Ashish Vaswani, Noam Shazeer, Niki Parmar, Jakob Uszkoreit, Llion Jones, Aidan N. Gomez, Ćukasz Kaiser, Illia Polosukhin, NIPS 2017
## Summary
This paper introduced a neural network architecture called the Transformer, which revolutionized NLP tasks by outperforming the existing RNNs & CNNs based architecture.The most famous current models that are emerging in NLP (for example, GPT-3 or BERT) tasks consist of dozens of transformers or some of their variants.
The Transformer, eschewing recurrence (in which ,the number of operations required to relate signals from two arbitrary input or output positions grows in the distance between positions) and instead relying entirely on an attention mechanism to draw global dependencies between input and output (reducing it to constant number of operations). Thereby, omitting memory constraints & with significantly more parallelization and little time to train, it outperformed the existing architecture.
The application of this architecture is not only limited to NLP, but similar transformer based architecture is being used in fields like Computer vision & Reinforcement learning.
The Transformers are attention based encoder-decoder type architecture.
Residual connection around each of the two sub-layers is provided, followed by layer normalization.
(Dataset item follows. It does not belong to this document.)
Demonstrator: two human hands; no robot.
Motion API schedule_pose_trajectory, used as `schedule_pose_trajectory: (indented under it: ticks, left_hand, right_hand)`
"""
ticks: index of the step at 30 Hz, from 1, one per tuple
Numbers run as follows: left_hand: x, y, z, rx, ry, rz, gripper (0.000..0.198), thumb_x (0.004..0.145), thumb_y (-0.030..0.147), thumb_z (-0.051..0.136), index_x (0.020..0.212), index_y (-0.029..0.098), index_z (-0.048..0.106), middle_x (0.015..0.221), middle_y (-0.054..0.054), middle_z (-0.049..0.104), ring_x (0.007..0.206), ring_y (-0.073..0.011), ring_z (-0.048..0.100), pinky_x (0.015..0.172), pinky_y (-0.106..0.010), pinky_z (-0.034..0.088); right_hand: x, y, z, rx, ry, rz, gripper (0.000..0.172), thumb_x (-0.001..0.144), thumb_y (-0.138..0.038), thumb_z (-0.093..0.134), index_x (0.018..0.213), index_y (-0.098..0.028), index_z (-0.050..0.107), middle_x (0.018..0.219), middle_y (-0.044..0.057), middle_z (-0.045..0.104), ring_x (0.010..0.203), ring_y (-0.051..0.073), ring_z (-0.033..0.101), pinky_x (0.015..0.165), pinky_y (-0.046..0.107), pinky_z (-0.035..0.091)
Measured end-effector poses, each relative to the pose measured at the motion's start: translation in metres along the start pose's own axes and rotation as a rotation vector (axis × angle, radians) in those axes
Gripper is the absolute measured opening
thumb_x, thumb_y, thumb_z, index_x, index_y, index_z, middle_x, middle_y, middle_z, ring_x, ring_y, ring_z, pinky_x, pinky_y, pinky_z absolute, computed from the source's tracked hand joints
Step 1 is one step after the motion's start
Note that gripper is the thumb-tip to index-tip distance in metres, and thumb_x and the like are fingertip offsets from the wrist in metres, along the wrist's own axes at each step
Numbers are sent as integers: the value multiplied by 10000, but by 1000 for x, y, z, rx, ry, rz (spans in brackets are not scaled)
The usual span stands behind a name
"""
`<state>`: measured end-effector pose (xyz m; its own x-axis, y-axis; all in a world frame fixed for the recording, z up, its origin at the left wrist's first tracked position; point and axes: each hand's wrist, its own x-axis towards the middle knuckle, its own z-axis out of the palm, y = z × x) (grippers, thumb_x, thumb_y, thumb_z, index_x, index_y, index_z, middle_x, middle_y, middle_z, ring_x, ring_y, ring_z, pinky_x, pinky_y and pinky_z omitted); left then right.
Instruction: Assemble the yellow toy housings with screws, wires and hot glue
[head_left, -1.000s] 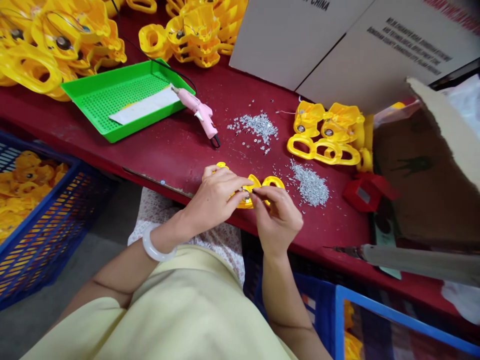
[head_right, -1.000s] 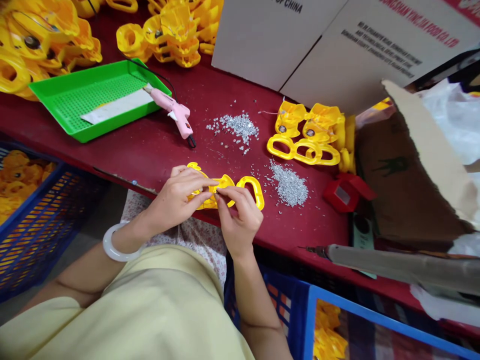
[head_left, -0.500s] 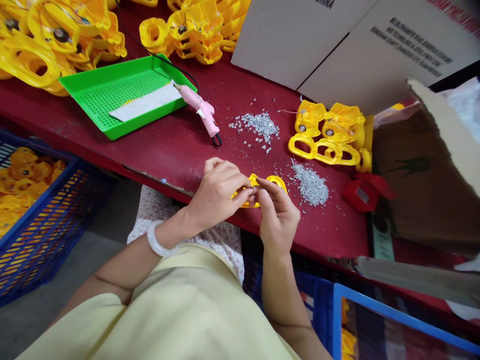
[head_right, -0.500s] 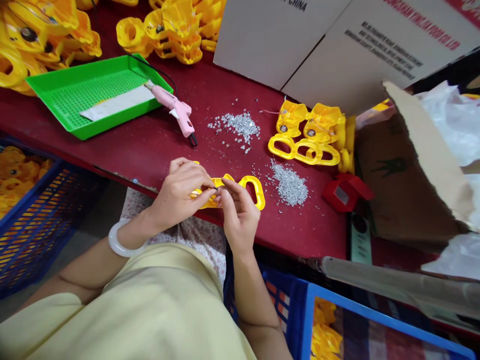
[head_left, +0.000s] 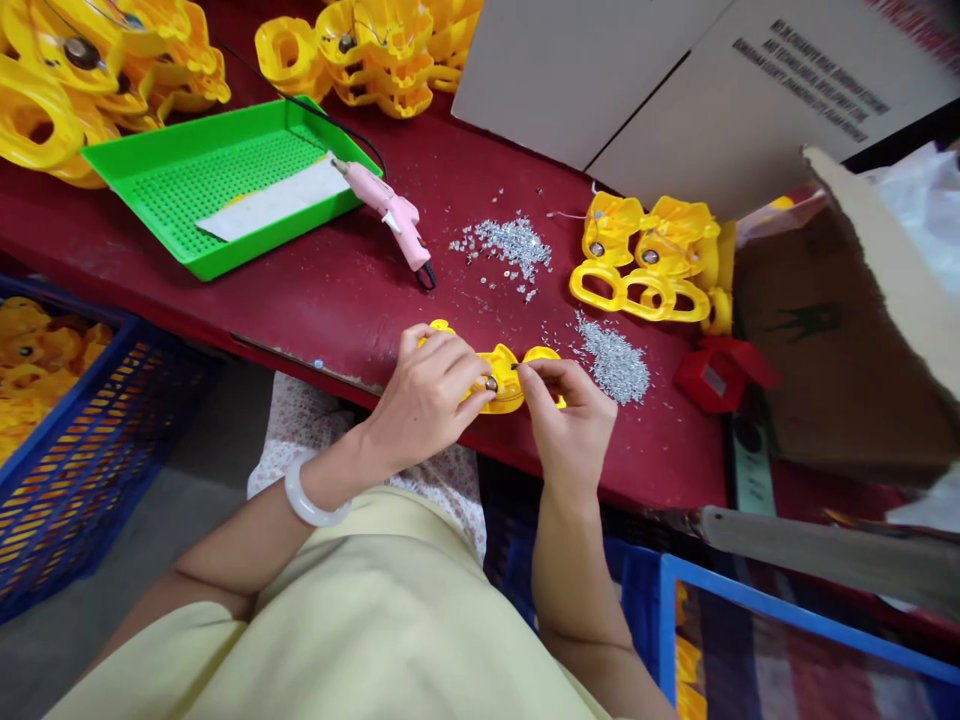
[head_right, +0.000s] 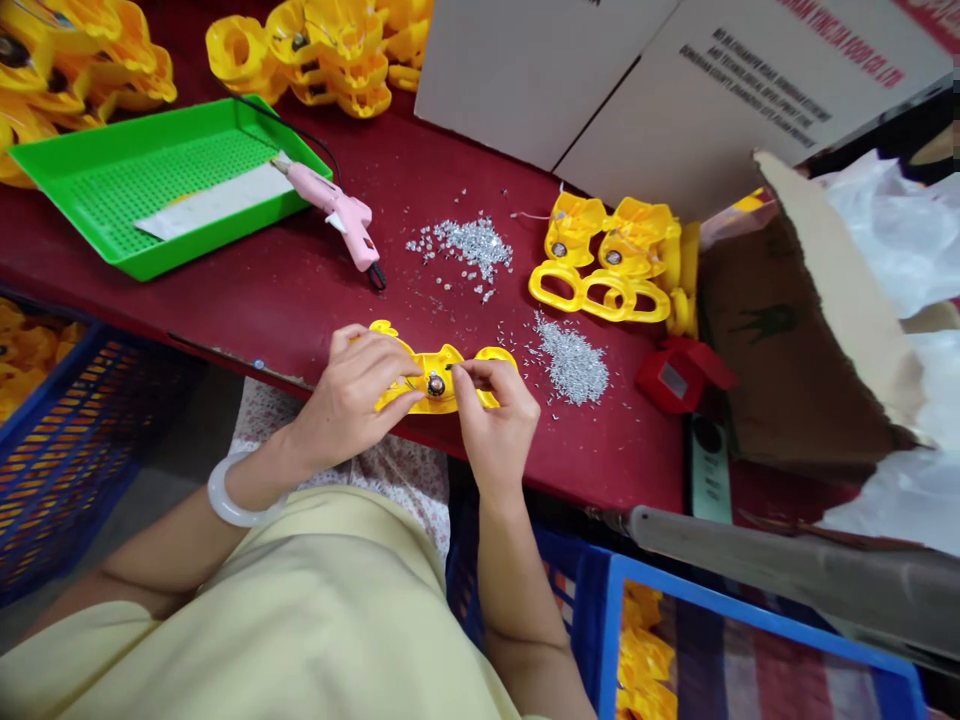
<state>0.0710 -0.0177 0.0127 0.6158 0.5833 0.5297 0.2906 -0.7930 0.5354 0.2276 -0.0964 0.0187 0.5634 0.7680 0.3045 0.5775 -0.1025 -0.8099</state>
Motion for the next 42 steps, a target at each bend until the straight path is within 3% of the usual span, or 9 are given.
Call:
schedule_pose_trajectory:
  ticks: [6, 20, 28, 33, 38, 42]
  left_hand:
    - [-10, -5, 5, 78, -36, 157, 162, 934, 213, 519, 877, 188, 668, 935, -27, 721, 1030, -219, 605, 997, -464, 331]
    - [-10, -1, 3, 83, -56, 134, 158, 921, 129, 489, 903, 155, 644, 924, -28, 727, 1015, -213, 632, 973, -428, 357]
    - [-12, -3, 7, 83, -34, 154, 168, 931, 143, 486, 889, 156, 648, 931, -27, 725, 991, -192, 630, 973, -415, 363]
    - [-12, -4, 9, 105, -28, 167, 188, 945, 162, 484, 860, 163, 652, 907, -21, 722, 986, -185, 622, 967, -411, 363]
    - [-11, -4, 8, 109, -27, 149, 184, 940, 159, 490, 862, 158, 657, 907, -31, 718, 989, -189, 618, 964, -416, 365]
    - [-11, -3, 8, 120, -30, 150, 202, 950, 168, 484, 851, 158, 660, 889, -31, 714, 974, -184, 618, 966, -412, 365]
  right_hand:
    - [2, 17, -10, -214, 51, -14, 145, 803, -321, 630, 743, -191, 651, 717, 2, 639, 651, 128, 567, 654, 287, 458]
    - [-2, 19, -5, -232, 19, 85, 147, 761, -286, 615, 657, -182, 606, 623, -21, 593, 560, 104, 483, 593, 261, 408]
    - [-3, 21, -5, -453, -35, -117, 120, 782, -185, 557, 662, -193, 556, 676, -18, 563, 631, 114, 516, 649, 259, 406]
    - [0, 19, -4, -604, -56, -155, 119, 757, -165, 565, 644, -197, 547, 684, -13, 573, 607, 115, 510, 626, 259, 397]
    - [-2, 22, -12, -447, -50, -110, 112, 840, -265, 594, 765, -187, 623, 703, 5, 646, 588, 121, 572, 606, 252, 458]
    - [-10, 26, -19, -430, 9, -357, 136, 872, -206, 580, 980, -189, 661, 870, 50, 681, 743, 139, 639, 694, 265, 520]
Further the output is fed in the FFN (preceding layers are connected to the current layer, and its output is connected to the input of all the subsequent layers).
Similar to encoding block, it is also composed of stacks of decoder layer, containing the two sub-layers along with encoder-decoder layer.
The model relies on positional encodings to understand the order of tokens in a sequence. While this works well for many tasks, it might not capture long-range dependencies effectively.
This Transformer architecture is designed for text data. Adapting it to handle other modalities can be challenging.